[[ MATERIAL FOR THE TASK open ]]

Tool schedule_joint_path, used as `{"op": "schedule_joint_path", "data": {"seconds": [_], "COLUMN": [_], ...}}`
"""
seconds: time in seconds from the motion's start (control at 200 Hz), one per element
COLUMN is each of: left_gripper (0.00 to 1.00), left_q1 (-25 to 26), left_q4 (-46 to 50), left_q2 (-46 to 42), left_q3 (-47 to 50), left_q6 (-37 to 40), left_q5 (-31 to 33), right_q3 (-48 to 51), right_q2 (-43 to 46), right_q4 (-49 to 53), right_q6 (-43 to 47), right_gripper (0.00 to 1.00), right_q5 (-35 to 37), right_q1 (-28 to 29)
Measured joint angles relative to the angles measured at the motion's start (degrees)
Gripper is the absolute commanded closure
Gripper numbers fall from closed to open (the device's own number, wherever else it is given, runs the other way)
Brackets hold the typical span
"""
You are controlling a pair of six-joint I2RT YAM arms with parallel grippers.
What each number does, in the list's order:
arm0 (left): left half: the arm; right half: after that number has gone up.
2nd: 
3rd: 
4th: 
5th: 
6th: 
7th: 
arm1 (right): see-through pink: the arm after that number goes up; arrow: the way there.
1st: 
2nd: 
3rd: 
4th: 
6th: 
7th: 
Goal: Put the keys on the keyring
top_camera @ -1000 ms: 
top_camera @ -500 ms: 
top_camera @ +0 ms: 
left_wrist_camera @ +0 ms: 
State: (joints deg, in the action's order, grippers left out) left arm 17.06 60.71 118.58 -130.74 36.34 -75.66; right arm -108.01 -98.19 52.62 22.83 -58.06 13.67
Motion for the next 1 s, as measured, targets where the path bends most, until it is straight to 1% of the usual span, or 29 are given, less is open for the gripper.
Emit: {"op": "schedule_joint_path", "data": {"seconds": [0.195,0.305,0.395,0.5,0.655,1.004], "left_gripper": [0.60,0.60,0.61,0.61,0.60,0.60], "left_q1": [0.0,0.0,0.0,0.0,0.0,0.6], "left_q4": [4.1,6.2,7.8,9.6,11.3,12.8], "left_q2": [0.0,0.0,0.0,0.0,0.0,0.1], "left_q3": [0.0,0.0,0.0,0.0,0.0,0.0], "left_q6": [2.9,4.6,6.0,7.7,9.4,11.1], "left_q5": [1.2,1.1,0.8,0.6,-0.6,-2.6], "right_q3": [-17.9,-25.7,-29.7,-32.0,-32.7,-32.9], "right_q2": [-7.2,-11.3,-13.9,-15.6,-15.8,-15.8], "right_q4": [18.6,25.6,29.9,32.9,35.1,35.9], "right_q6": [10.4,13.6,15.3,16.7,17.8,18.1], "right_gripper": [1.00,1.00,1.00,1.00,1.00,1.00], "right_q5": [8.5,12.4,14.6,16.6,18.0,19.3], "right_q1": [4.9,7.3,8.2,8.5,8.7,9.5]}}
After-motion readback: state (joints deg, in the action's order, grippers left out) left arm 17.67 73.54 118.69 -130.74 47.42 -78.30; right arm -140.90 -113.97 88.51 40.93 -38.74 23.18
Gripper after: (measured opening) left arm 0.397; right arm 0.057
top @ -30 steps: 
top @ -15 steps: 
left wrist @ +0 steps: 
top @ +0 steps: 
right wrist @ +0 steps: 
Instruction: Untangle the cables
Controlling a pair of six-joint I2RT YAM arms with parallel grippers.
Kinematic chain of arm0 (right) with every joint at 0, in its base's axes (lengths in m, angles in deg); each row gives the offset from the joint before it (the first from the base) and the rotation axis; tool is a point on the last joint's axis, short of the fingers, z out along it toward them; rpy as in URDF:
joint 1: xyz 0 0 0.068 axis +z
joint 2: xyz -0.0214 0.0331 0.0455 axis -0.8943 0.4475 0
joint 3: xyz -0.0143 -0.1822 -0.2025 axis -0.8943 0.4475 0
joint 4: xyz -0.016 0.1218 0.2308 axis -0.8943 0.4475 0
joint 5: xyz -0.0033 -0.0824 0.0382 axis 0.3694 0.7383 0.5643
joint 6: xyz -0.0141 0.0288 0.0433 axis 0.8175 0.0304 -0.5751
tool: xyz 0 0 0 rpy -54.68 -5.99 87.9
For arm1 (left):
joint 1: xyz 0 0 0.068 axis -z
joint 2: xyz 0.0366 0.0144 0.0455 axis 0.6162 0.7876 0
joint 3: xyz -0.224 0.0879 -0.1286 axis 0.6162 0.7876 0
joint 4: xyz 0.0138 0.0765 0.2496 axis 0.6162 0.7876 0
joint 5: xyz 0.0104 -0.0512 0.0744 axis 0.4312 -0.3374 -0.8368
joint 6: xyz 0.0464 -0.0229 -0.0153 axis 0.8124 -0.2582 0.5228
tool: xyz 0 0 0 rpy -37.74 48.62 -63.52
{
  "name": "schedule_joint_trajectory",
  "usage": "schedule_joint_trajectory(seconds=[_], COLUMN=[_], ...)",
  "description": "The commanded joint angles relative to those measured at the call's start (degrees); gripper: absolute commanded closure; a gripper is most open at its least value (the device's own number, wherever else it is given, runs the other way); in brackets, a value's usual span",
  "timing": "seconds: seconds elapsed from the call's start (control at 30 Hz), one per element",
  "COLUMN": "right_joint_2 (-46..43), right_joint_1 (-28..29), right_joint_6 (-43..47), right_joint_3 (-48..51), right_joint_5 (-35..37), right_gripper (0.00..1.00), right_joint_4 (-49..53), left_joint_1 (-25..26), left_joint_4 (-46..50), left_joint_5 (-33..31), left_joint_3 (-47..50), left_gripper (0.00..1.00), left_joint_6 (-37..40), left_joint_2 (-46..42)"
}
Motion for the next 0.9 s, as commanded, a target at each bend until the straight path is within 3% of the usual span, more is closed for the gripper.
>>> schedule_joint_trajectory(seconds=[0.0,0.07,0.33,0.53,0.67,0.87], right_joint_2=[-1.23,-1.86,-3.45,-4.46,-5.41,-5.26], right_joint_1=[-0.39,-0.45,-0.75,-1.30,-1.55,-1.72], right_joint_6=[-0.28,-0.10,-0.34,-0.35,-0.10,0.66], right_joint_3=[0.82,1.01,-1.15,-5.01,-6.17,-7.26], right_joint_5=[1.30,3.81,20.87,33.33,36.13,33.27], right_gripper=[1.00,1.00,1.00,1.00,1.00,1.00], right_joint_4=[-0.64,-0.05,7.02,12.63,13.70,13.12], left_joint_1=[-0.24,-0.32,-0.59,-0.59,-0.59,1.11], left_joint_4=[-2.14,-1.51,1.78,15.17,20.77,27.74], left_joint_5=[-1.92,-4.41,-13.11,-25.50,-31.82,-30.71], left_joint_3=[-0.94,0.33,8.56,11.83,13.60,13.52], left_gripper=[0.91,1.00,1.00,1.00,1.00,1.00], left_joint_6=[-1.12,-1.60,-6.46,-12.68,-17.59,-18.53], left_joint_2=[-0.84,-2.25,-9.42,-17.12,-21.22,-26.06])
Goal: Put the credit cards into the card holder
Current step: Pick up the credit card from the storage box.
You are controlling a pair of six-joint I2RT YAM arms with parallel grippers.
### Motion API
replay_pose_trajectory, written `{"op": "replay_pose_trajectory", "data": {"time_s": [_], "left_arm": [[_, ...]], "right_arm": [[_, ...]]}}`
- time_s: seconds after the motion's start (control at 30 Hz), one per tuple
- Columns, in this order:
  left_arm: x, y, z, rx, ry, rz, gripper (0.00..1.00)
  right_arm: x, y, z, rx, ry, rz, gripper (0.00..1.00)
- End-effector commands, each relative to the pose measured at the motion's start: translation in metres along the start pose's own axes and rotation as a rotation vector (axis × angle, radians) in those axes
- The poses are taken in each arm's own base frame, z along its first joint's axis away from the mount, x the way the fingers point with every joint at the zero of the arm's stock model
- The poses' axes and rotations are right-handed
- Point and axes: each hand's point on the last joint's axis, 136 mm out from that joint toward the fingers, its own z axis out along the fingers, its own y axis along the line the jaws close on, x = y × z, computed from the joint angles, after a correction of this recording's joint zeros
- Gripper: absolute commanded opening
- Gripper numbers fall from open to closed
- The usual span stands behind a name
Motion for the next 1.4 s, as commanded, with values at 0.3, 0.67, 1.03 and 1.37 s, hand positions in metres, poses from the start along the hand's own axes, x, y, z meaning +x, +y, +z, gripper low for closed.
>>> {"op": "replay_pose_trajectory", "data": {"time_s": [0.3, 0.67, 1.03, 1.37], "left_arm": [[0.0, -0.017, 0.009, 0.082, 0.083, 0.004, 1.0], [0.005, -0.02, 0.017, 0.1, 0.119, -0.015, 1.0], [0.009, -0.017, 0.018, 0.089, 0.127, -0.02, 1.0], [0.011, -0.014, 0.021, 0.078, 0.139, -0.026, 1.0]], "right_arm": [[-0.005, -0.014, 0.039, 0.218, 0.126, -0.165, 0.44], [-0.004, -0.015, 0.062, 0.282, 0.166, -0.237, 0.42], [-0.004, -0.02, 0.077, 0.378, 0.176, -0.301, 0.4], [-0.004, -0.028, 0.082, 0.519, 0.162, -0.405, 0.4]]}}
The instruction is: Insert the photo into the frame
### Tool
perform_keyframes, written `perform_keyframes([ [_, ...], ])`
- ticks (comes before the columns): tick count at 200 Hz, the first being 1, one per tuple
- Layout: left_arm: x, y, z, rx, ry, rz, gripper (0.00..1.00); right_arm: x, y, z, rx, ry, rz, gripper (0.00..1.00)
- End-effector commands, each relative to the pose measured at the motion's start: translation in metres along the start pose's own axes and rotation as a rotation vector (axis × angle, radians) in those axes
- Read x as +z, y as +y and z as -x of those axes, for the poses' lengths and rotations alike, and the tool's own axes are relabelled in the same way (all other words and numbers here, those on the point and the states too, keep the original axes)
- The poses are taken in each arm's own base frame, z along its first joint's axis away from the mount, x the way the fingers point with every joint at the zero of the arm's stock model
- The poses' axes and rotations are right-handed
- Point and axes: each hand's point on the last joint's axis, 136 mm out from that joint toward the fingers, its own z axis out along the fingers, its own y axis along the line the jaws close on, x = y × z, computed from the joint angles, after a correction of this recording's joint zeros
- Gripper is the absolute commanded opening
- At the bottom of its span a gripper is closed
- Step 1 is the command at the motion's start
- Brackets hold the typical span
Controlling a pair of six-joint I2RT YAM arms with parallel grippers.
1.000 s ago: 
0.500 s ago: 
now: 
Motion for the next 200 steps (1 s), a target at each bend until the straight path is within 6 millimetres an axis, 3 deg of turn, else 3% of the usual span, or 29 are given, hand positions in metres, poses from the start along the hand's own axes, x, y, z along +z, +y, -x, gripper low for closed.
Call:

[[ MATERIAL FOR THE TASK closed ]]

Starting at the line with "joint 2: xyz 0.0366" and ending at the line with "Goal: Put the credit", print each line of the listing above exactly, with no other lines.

joint 2: xyz 0.0366 0.0144 0.0455 axis 0.6162 0.7876 0
joint 3: xyz -0.224 0.0879 -0.1286 axis 0.6162 0.7876 0
joint 4: xyz 0.0138 0.0765 0.2496 axis 0.6162 0.7876 0
joint 5: xyz 0.0104 -0.0512 0.0744 axis 0.4312 -0.3374 -0.8368
joint 6: xyz 0.0464 -0.0229 -0.0153 axis 0.8124 -0.2582 0.5228
tool: xyz 0 0 0 rpy -37.74 48.62 -63.52
{
  "name": "schedule_joint_trajectory",
  "usage": "schedule_joint_trajectory(seconds=[_], COLUMN=[_], ...)",
  "description": "The commanded joint angles relative to those measured at the call's start (degrees); gripper: absolute commanded closure; a gripper is most open at its least value (the device's own number, wherever else it is given, runs the other way); in brackets, a value's usual span",
  "timing": "seconds: seconds elapsed from the call's start (control at 30 Hz), one per element",
  "COLUMN": "right_joint_2 (-46..43), right_joint_1 (-28..29), right_joint_6 (-43..47), right_joint_3 (-48..51), right_joint_5 (-35..37), right_gripper (0.00..1.00), right_joint_4 (-49..53), left_joint_1 (-25..26), left_joint_4 (-46..50), left_joint_5 (-33..31), left_joint_3 (-47..50), left_gripper (0.00..1.00), left_joint_6 (-37..40), left_joint_2 (-46..42)"
}
Motion for the next 0.9 s, as commanded, a target at each bend until the straight path is within 3% of the usual span, more is closed for the gripper.
>>> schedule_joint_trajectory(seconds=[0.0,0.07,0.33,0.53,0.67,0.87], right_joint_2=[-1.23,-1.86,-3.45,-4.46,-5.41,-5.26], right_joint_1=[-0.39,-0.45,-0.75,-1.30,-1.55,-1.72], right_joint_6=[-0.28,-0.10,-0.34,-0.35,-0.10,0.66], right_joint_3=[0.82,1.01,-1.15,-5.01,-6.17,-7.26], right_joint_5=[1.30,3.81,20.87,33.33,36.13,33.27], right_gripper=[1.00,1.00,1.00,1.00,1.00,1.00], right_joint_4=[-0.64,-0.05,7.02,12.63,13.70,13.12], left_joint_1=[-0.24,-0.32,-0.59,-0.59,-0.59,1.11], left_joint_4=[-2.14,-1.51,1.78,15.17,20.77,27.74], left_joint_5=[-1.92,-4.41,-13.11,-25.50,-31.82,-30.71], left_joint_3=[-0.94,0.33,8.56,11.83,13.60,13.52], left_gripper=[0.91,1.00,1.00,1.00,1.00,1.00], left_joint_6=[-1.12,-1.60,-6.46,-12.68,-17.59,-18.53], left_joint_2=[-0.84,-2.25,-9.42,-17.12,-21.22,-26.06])
Goal: Put the credit cards into the card holder

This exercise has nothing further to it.